■ DATA EXTRACT:

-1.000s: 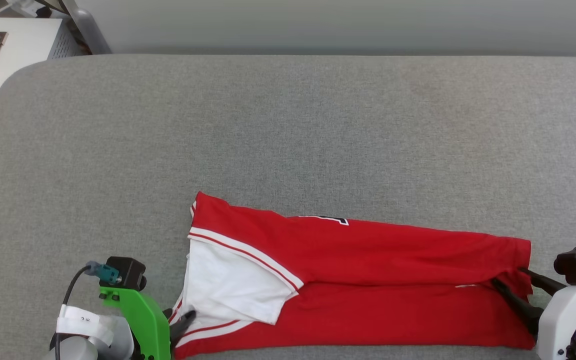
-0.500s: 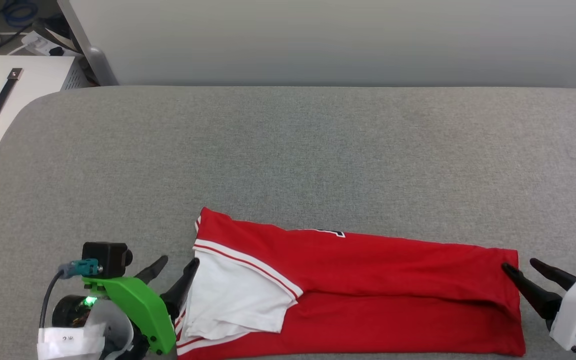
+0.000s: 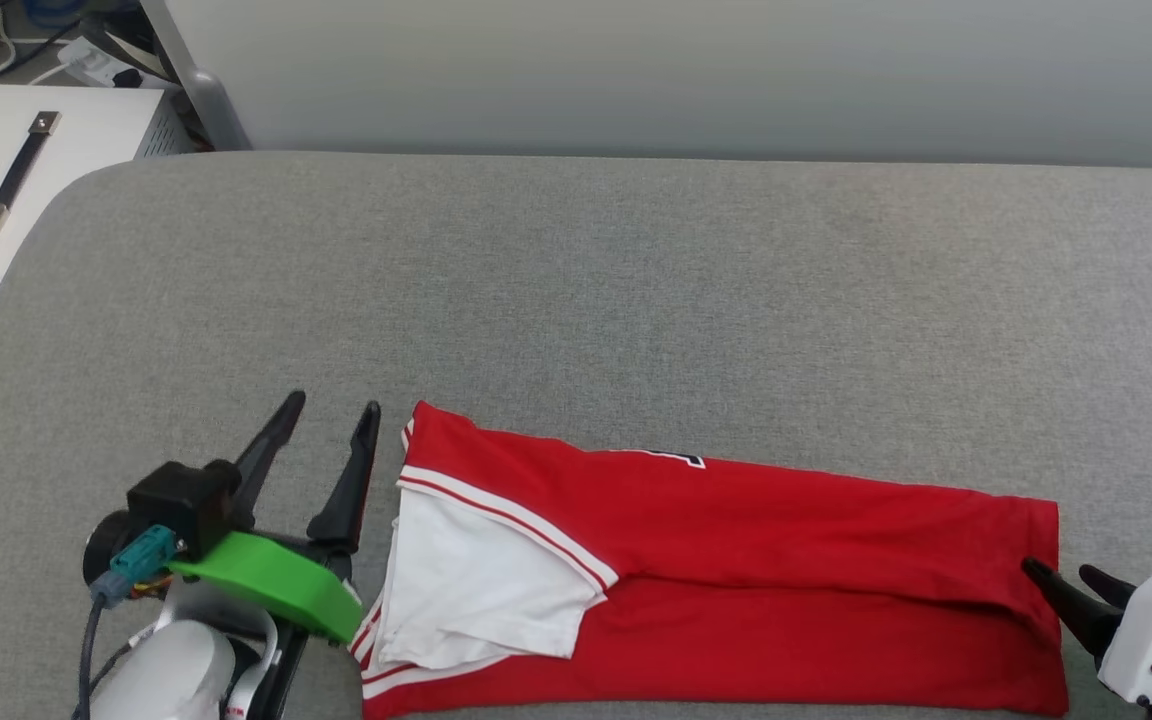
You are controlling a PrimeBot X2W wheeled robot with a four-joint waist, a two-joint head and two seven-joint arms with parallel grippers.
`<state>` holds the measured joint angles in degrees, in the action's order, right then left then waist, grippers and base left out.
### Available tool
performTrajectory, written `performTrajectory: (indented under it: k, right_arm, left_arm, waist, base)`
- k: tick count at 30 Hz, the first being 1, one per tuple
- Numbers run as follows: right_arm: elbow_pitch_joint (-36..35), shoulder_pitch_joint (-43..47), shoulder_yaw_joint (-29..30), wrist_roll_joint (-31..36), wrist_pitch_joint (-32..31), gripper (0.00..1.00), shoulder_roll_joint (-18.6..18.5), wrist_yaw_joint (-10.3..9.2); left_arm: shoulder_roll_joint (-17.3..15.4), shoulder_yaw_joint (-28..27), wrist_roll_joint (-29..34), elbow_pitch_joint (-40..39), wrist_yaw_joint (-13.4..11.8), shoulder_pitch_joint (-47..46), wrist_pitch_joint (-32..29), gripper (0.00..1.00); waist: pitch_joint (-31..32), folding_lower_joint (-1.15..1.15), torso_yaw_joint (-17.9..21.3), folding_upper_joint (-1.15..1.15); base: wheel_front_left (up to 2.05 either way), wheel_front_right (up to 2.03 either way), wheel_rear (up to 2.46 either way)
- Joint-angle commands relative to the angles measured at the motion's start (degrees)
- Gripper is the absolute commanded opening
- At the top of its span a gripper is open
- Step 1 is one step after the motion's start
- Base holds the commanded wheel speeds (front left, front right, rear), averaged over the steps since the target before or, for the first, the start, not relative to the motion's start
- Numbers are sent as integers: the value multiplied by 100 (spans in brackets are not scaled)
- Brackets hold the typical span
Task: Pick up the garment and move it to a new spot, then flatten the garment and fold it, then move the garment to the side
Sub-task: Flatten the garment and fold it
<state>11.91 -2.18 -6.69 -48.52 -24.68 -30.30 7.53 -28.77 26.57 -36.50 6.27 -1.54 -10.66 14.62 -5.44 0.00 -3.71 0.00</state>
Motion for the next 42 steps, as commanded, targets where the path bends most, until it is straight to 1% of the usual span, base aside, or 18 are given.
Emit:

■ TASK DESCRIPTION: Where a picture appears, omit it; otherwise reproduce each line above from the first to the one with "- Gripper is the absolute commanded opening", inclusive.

■ ANSWER BELOW:
-1.000s: 
-0.500s: 
+0.000s: 
You are controlling a PrimeBot X2W wheeled robot with a four-joint waist, a two-joint head and two seven-joint arms with parallel grippers.
`<state>` holds the measured joint angles in degrees, in the action's order, right then left then waist, grippers and base left out.
### Available tool
performTrajectory, written `performTrajectory: (indented under it: k, right_arm, left_arm, waist, base)`
- k: tick count at 30 Hz, the first being 1, one per tuple
- Numbers run as follows: right_arm: elbow_pitch_joint (-36..35), shoulder_pitch_joint (-43..47), shoulder_yaw_joint (-29..30), wrist_roll_joint (-31..36), wrist_pitch_joint (-32..31), gripper (0.00..1.00), shoulder_roll_joint (-18.6..18.5), wrist_yaw_joint (-10.3..9.2); left_arm: shoulder_roll_joint (-17.3..15.4), shoulder_yaw_joint (-28..27), wrist_roll_joint (-29..34), elbow_pitch_joint (-40..39), wrist_yaw_joint (-13.4..11.8), shoulder_pitch_joint (-47..46), wrist_pitch_joint (-32..29), gripper (0.00..1.00); waist: pitch_joint (-31..32), folding_lower_joint (-1.15..1.15), torso_yaw_joint (-17.9..21.3), folding_upper_joint (-1.15..1.15); base: wheel_front_left (up to 2.05 either way), wheel_front_right (up to 2.03 either way), wheel_rear (up to 2.46 either way)
- Joint-angle commands relative to the angles measured at the motion's start (degrees)
- Gripper is the absolute commanded opening

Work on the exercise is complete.